Friday, September 30, 2005

In Turkey, a Clash of Nationalism and History

Friday, September 30, 2005
Washington Post Foreign Service
By Karl Vick

ISTANBUL -- The exhibit opened 50 years to the day after the mayhem it chronicled in the cobblestone street right outside the gallery.

Captured on black-and-white glossies was a modern-day pogrom, a massive, state-sponsored assault on a foreign community that awoke on the morning of Sept. 6, 1955, still feeling safe in Istanbul. By sunset a day later, a mob of perhaps 100,000 Turks had attacked foreigners' homes, schools and churches, and filled whole streets with the contents of the ruined shops that lined them. In the aftermath of the attack, a city for centuries renowned for its diversity steadily purged itself of almost everyone who could not claim to be Turkish.

The exhibit at Karsi Artworks attempts to confront that history, dubbed the Events of Sept. 6-7, in the era before "ethnic cleansing" entered the popular lexicon. But when ultranationalist thugs swarmed into the gallery on opening night -- throwing eggs, tearing down photos and chanting "Love it or leave it!" -- the question became whether it really is history at all.

"Just like what happened 50 years ago," said Mahmut Erol Celik, a retired civil servant emerging from the defaced exhibit. "It's the same mentality. That's what's so embarrassing."
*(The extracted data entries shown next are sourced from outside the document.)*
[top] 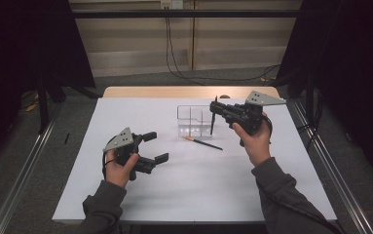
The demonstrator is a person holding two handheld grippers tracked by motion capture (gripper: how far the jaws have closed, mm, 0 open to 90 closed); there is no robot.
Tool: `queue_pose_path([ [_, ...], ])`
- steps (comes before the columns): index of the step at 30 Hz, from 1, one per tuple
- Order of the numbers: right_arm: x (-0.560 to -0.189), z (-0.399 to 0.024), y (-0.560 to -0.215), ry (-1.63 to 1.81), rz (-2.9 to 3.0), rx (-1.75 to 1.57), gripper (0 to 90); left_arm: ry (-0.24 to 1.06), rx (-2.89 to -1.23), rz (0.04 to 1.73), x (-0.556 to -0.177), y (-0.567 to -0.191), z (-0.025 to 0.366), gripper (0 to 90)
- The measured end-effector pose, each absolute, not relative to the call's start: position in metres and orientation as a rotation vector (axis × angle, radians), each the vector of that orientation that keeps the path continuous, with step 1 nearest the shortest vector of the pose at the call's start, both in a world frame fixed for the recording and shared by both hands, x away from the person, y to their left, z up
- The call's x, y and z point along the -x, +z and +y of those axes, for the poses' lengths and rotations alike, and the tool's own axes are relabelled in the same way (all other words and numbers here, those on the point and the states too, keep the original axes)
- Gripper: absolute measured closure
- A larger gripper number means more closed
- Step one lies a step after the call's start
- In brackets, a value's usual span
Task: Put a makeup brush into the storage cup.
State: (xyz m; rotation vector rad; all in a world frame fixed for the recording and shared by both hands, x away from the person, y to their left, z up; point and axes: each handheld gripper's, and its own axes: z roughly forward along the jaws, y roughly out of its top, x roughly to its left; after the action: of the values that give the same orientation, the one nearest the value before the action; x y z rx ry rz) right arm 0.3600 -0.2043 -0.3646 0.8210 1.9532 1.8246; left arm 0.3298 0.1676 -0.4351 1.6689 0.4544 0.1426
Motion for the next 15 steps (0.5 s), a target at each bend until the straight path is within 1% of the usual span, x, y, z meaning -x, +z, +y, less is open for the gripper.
queue_pose_path([
  [15,-0.371,-0.206,-0.361,1.820,1.929,-0.836,83.6,0.142,-1.673,0.457,-0.331,-0.436,0.169,3.3],
])
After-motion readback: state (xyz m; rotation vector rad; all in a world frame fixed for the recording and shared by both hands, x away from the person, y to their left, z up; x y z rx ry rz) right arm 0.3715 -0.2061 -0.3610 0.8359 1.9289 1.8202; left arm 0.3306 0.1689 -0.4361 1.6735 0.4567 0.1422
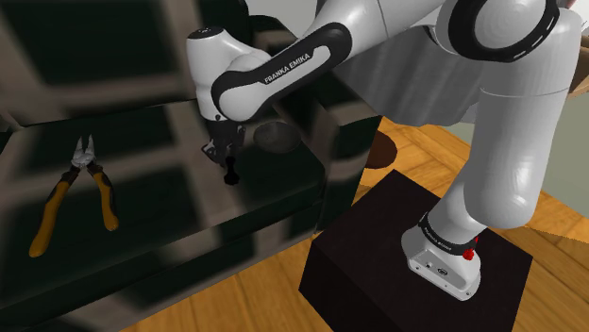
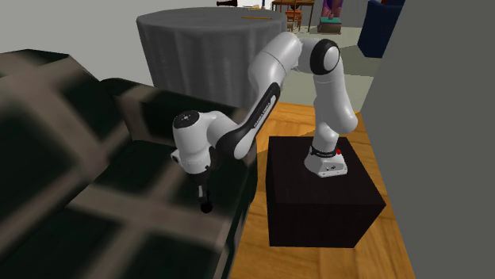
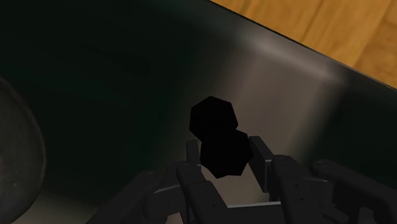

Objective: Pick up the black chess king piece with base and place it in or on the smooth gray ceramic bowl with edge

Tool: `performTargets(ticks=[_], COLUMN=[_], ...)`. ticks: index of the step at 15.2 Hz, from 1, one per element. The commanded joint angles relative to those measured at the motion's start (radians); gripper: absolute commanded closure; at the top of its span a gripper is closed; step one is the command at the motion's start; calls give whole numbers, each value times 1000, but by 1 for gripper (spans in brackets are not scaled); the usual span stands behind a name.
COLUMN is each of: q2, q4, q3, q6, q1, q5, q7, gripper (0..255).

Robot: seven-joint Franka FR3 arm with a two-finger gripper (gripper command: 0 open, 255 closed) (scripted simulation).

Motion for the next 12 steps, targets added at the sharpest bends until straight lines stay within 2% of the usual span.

Appearances have lately counted for a lot in Turkey. Under intense international scrutiny, its government hopes to begin negotiations Oct. 3 that should conclude with Turkey as a member of the European Union[...] {to} fulfill an ambition [...] which drove modern Turkey's founder, Mustafa Kemal Ataturk [...].

But questions arise almost daily about whether either side wants to proceed. [...].

That question came up again this month, when a Turkish court made headlines by barring a handful of scholars from gathering to discuss the deaths in 1915 of perhaps a million ethnic Armenians [...].

[...] {The} obsessiveness [...] overtakes Turkish efforts to appear poised. This summer, readers of Time magazine's international edition found a DVD tucked into a four-page ad for Turkish tourism. The disc included 13 minutes of commercials and an hour-long propaganda film accusing Armenians of slaughtering Turks.

Last May, the prospect of scholars gathering for an independent assessment of the controversy brought a chilling warning from Turkey's justice minister, who called them "traitors." [...]. Also this month, a prosecutor filed charges against Orhan Pamuk, the country's most acclaimed novelist, for observing that the Armenian issue was off-limits in the country.

"There is no other country which harms its own interests this much," Foreign Minister Abdullah Gul said.

But then few other countries are so nationalistic. Turks are raised to believe that Turkey is surrounded by enemies and can rely only on itself. The unitary notion of the state views all citizens as ethnic Turks and regards any other presence as a dire threat.
[...]
"When a country is embarking on a major negotiation process, when it's trying to eradicate old taboos and embrace modern norms, you usually do that in the name of nation-building," said Katinka Barysch, an analyst at the London-based Center for European Reform. "As Turkey embarks on this, it invokes nationalism. Which doesn't sit very well with the E.U. process."